Exercise details —
Transcribe the whole listing precisely, leaving nothing out.

───── Supplied data ─────

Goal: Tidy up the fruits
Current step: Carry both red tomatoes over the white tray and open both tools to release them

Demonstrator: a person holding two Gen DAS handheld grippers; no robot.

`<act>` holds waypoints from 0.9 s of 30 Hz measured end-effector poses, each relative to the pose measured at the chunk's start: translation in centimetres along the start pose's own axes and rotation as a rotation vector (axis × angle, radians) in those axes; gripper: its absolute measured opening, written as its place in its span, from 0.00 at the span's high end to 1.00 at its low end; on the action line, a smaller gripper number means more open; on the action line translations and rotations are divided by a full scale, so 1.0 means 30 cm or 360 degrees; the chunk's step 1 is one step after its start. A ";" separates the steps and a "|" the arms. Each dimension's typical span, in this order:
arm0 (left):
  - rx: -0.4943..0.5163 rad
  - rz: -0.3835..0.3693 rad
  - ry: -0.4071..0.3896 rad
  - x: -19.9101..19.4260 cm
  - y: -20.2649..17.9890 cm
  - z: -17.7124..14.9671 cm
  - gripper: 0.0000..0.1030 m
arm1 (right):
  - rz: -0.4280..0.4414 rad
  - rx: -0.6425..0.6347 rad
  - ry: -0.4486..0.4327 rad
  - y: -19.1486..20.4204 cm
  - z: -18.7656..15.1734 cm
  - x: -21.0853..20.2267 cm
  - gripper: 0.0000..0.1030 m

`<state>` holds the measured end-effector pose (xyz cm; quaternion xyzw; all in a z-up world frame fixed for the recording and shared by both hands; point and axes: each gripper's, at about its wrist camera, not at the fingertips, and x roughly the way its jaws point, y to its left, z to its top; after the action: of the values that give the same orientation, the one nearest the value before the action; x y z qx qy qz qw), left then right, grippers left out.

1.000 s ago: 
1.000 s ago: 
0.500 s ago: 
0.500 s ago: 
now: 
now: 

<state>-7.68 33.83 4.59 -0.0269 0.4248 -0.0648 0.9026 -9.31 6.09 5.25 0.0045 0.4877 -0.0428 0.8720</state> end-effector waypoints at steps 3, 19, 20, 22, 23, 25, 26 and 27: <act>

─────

Exercise output —
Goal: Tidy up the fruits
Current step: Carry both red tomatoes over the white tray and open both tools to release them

Demonstrator: a person holding two Gen DAS handheld grippers; no robot.

`<act>` holds waypoints from 0.9 s of 30 Hz measured end-effector poses, each relative to the pose measured at the chunk's start: translation in centimetres along the start pose's own axes and rotation as a rotation vector (axis × angle, radians) in those axes; gripper: its absolute measured opening, written as its place in its span, from 0.00 at the span's high end to 1.00 at its low end; on the action line, a smaller gripper number means more open; on the action line translations and rotations are divided by a full scale, so 1.0 means 30 cm or 360 degrees; the chunk's step 1 is one step after its start. A ";" separates the steps and a "|" the arms. Each dimension's typical span, in this order:
arm0 (left):
  - rx: -0.4943..0.5163 rad
  - rz: -0.3835..0.3693 rad
  - ry: -0.4071..0.3896 rad
  - x: -19.9101..19.4260 cm
  - y: -20.2649..17.9890 cm
  - z: -17.7124..14.9671 cm
  - gripper: 0.0000..0.1030 m
arm1 (right):
  - rz: -0.4280..0.4414 rad
  - rx: -0.6425..0.6347 rad
  - ry: -0.4486..0.4327 rad
  - y: -19.1486..20.4204 cm
  - z: -18.7656..15.1734 cm
  - x: -21.0853..20.2267 cm
  - gripper: 0.0000..0.1030 m

`<state>` holds the measured end-effector pose (xyz cm; quaternion xyzw; all in a z-up world frame fixed for the recording and shared by both hands; point and axes: each gripper's, at about its wrist camera, not at the fingertips, and x roughly the way its jaws point, y to its left, z to its top; after the action: of the values that give the same orientation, the one nearest the value before the action; x y z qx qy qz qw), left then right, grippers left out.

1.000 s ago: 
1.000 s ago: 
0.500 s ago: 
0.500 s ago: 
now: 
now: 

<state>-7.68 33.83 4.59 -0.0269 0.4248 -0.0648 0.9026 -9.31 6.09 5.25 0.0045 0.4877 -0.0428 0.8720</state> end-effector waypoints at steps 3, 19, 20, 22, 23, 25, 26 and 27: <act>

The answer requires nothing further.